広い店内には100台以上のハーレーが所狭しと並んでいる。お値段は安くても3万7千ドル、高いものは10万ドル近い。一番小さくて安いモデルでも全米でベストセラーカーであるトヨタの中型セダンのカムリよりも高い。ノブさんは店員さんに勧められて大型バイクにまたがっている。
ノブさんによると日本人の体格では手が届かないか、手が届いても長時間ハンドルを握るのは大変であろうとのこと。座席に比べてハンドルのグリップの位置がかなり高くて負担になるようだ。さらにクラッチが固くて市街地で何度も加速減速を繰り返したら手が痺れそうという。日本人でかっこつけてハーレーに乗るというのは見栄っ張りで瘦せ我慢が好きな人間でないとできないようだ。
「ローマまでの輸送費を入れても安いわ」、クラシックカーはお買い得
5月6日 Kingmanはアリゾナ西部の人口数万の小都市だ。クラシックカーを販売しているショップが数軒ある。きれいに修復されたクラシックカーがショールームに並んでいる一軒のショップに冷やかしのつもりで入った。
先客のご婦人がオーナーと話している。イタリア人は声が大きいので彼女の会話がよく聞こえる。彼女はイタリア人で旦那と二人でルート66を旅しているらしい。旦那は今日他の場所に出かけたので一人で町を散歩していた。旦那はクラシックカーが大好きで自分も興味があるのでショップに立ち寄ったというような話を陽気に喋っている。婦人はクラシックカーの値段がイタリアの半分以下なので驚いたという。オーナーは「先週来たドイツ人マニアはドイツ国内の販売価格と比較して三分の一くらいと吃驚していましたよ」と答えている。

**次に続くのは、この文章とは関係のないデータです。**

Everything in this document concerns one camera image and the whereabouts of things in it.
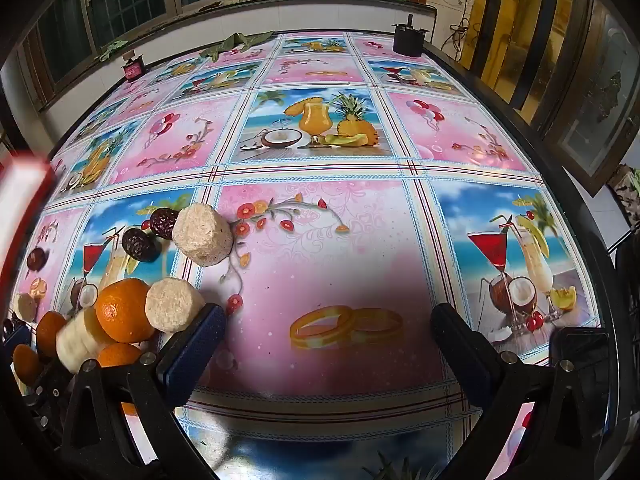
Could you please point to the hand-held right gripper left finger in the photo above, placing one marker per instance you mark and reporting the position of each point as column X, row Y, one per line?
column 200, row 345

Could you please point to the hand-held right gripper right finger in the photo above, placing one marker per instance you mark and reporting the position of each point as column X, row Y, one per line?
column 465, row 360

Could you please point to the dark purple passion fruit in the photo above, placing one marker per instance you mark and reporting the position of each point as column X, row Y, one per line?
column 36, row 258

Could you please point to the small red bottle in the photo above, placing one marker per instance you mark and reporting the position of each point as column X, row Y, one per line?
column 132, row 67

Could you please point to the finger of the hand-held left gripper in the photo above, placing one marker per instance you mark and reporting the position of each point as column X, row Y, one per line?
column 17, row 337
column 45, row 395

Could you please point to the yellow door panels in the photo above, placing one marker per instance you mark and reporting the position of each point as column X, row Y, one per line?
column 525, row 25

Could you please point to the green cloth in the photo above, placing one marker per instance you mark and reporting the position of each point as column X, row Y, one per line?
column 235, row 42

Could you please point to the framed glass panel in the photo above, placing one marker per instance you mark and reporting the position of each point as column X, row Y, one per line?
column 595, row 110

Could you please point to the black box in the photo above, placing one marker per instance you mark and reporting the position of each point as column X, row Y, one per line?
column 410, row 37

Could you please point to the green rag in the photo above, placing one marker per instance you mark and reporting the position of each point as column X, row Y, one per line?
column 112, row 50

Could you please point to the black rimmed table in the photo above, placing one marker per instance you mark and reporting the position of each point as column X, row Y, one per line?
column 575, row 200

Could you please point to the dried red date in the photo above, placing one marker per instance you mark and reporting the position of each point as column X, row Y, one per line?
column 164, row 222
column 140, row 245

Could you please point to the red rimmed white foam tray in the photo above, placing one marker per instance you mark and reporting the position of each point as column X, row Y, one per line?
column 25, row 200

婦人はローマまでの輸送費(freight)を知りたいという。オーナー曰く、「これまで沢山欧州の顧客向けに出荷してきましたが、欧州の主要港まで一台あたり5000ドルが目安。隣町のOttomanから鉄道でニューヨークへ運び、ニューヨークからロンドンまでコンテナ船に載せて合計5000ドルが標準運賃です。ローマもそれほど変わりません。」婦人は大満足で明日旦那と再訪すると言って辞去した。
オーナーと婦人の会話を要約してノブさんに説明するとノブさんは俄然真剣モードに。ノブさんは1955年製のフォードの黒塗りフルサイズセダンに目を付けていた。$26900(当時の為替レートで290万円)であり、これに輸送費を入れても350万円程度だ。ちなみに大統領がパレードなどで使用するオープンカーになるリンカーンのコンパーチブルモデルが$5900だ。
これら展示されている売り物のクラシックカーはエンジンから全てオーバーホール、摩耗破損したパーツは新品と交換、塗装も全部塗り直し、さらに内装は専門の職人が本革シートを張替えているという。見た目はピカピカで新品同様である。